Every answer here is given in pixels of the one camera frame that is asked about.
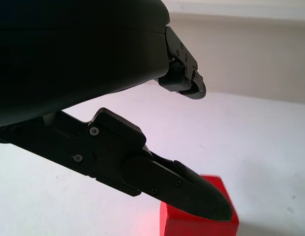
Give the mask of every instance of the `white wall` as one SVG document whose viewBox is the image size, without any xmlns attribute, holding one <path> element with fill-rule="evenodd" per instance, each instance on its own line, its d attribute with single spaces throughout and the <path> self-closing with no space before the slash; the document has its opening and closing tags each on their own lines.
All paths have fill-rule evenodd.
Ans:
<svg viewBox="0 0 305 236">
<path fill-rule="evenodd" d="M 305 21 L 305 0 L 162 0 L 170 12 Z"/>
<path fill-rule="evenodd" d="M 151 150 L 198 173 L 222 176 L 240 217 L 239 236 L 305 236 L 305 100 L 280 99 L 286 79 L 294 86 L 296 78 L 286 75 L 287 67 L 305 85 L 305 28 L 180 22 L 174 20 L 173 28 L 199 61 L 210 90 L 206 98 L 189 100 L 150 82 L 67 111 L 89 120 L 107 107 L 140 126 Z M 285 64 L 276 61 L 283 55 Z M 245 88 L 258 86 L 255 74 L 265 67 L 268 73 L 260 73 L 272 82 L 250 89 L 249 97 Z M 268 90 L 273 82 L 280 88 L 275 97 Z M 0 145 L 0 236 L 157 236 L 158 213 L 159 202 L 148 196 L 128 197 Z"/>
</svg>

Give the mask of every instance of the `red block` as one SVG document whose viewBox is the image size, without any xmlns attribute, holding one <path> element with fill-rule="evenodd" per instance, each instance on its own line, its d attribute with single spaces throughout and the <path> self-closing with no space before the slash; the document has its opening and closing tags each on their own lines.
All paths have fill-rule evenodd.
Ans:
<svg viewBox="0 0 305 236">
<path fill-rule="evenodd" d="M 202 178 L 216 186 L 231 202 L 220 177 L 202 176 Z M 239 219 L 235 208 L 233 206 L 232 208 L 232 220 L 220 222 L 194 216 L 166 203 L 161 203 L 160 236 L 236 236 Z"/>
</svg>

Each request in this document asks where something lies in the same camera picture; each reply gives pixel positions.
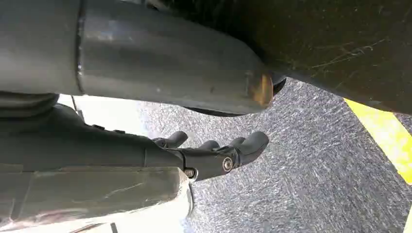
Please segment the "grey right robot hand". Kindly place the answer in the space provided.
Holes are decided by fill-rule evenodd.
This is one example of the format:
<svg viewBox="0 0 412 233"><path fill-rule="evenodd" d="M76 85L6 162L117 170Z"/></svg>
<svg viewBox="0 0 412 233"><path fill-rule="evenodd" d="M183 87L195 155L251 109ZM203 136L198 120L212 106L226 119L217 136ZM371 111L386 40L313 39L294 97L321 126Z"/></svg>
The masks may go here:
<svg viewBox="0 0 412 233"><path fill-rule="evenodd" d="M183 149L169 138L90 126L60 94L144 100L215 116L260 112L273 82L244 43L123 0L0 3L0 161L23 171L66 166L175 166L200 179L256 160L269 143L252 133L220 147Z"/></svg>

☆ ☆ ☆ ☆

Your goal: Whenever a line above includes the string "opening", copy it.

Task result:
Give the mask of every instance of the `white wall` as one SVG document whose viewBox is the image size, without any xmlns attribute, holding one <path> element with fill-rule="evenodd" per instance, each instance on its own line, its d attribute with single spaces throughout and the <path> self-closing with no space before the slash; the document has its opening and closing tags each on their own lines.
Give the mask of every instance of the `red block` as one SVG document whose viewBox is the image size, without any xmlns attribute, holding one <path> element with fill-rule="evenodd" per instance, each instance on its own line, its d attribute with single spaces throughout and the <path> self-closing with no space before the slash; the document has its opening and closing tags each on their own lines.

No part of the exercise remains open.